TASK STATEMENT: Give the data again exactly, without its images.

● ● ●

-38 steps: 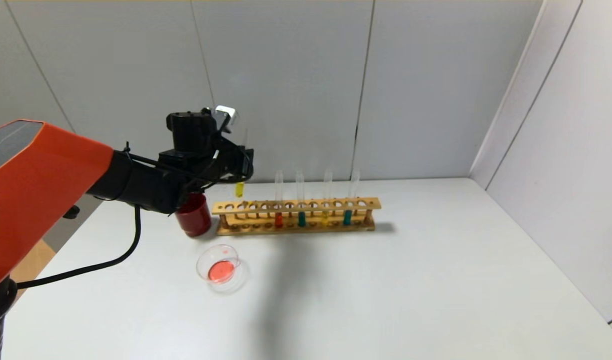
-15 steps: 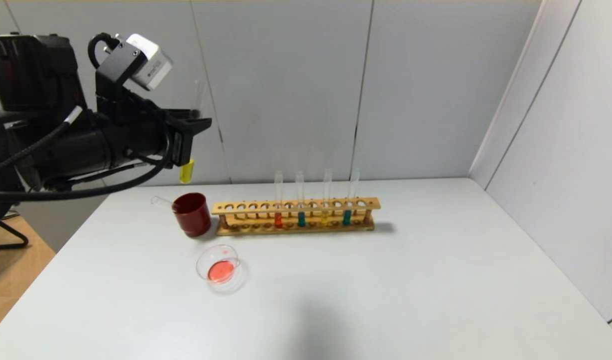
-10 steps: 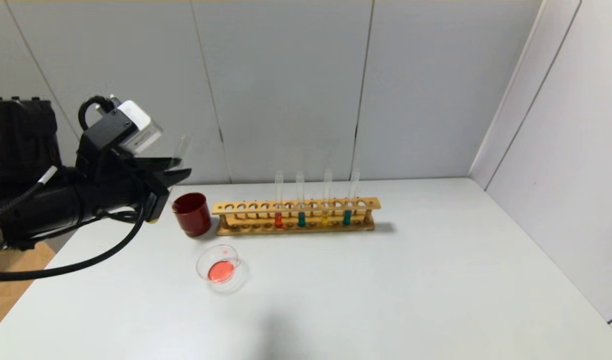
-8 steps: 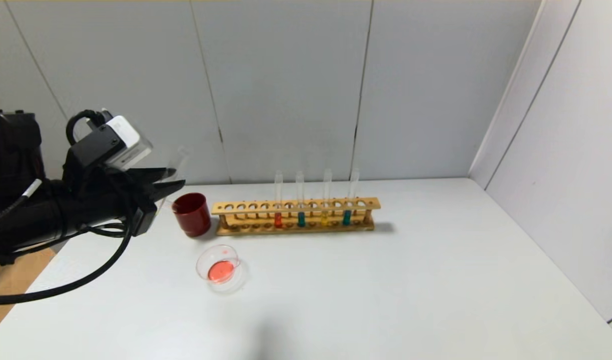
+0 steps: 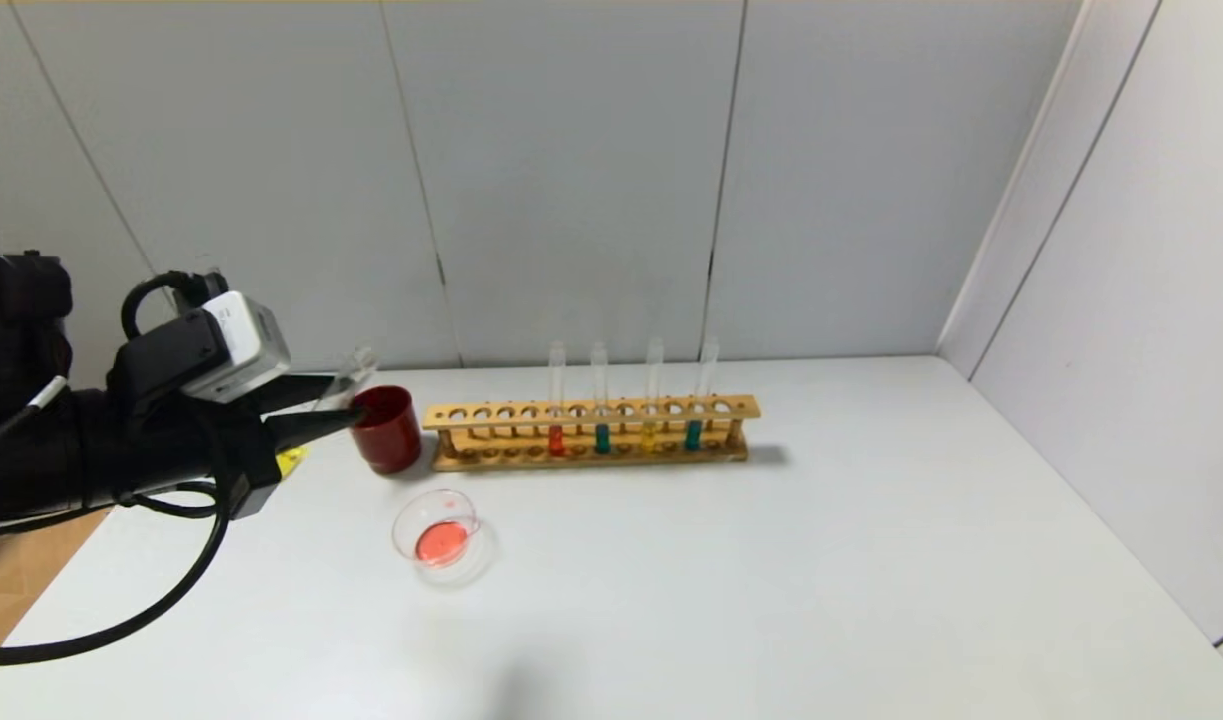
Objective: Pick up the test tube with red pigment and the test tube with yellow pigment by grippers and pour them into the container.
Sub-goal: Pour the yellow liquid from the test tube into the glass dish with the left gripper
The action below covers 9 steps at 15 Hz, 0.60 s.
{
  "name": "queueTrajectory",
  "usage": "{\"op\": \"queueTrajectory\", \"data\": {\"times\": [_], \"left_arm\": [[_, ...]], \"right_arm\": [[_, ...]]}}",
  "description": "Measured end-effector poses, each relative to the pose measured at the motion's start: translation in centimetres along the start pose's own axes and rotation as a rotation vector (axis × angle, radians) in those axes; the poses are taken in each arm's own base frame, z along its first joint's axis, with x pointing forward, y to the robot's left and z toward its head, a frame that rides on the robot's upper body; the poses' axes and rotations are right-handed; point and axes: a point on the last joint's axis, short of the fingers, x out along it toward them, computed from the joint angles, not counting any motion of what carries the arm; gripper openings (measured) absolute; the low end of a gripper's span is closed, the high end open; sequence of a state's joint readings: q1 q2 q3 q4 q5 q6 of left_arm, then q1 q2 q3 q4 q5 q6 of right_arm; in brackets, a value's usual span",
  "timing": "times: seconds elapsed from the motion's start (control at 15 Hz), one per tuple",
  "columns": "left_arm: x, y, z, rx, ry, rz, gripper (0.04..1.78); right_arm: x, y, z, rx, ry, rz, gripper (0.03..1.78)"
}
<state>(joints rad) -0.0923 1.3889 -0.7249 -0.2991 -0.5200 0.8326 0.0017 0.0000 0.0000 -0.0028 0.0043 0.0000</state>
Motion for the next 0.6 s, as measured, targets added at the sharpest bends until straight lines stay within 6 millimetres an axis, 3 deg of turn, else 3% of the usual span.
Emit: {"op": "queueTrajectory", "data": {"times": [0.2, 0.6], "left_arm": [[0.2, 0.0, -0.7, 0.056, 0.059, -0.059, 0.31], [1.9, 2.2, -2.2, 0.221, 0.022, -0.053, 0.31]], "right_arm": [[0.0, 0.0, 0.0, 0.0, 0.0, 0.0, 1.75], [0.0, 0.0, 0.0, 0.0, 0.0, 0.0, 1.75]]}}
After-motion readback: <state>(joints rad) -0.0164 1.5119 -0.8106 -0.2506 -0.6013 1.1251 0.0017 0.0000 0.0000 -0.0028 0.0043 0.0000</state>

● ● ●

ANSWER SECTION:
-38 steps: 
-15 steps: 
-10 steps: 
-8 steps: 
+0 steps: 
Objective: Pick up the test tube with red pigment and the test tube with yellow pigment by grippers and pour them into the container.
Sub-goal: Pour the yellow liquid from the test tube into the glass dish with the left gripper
The action below covers 9 steps at 15 Hz, 0.60 s.
{
  "name": "queueTrajectory",
  "usage": "{\"op\": \"queueTrajectory\", \"data\": {\"times\": [_], \"left_arm\": [[_, ...]], \"right_arm\": [[_, ...]]}}",
  "description": "Measured end-effector poses, each relative to the pose measured at the motion's start: translation in centimetres along the start pose's own axes and rotation as a rotation vector (axis × angle, radians) in those axes; the poses are taken in each arm's own base frame, z along its first joint's axis, with x pointing forward, y to the robot's left and z toward its head, a frame that rides on the robot's upper body; the poses' axes and rotations are right-handed; point and axes: a point on the last joint's axis, short of the fingers, x out along it toward them, computed from the joint angles, not counting any motion of what carries the arm; gripper openings (measured) absolute; the low end of a gripper's span is closed, the high end open; sequence of a state's joint readings: q1 q2 q3 q4 q5 q6 of left_arm, then q1 q2 q3 q4 q5 q6 of right_arm; in brackets, a value's usual span",
  "timing": "times: seconds elapsed from the motion's start (control at 15 Hz), one per tuple",
  "columns": "left_arm: x, y, z, rx, ry, rz, gripper (0.04..1.78); right_arm: x, y, z, rx, ry, rz, gripper (0.03..1.78)"
}
<state>(joints rad) -0.0923 1.3889 -0.7249 -0.2991 -0.5200 0.8326 0.0017 0.0000 0.0000 -0.0028 0.0043 0.0000</state>
Motion for the next 0.6 s, as measured, targets added at the sharpest bends until straight lines stay within 6 millimetres an axis, 3 deg of turn, else 3% of the usual span.
Emit: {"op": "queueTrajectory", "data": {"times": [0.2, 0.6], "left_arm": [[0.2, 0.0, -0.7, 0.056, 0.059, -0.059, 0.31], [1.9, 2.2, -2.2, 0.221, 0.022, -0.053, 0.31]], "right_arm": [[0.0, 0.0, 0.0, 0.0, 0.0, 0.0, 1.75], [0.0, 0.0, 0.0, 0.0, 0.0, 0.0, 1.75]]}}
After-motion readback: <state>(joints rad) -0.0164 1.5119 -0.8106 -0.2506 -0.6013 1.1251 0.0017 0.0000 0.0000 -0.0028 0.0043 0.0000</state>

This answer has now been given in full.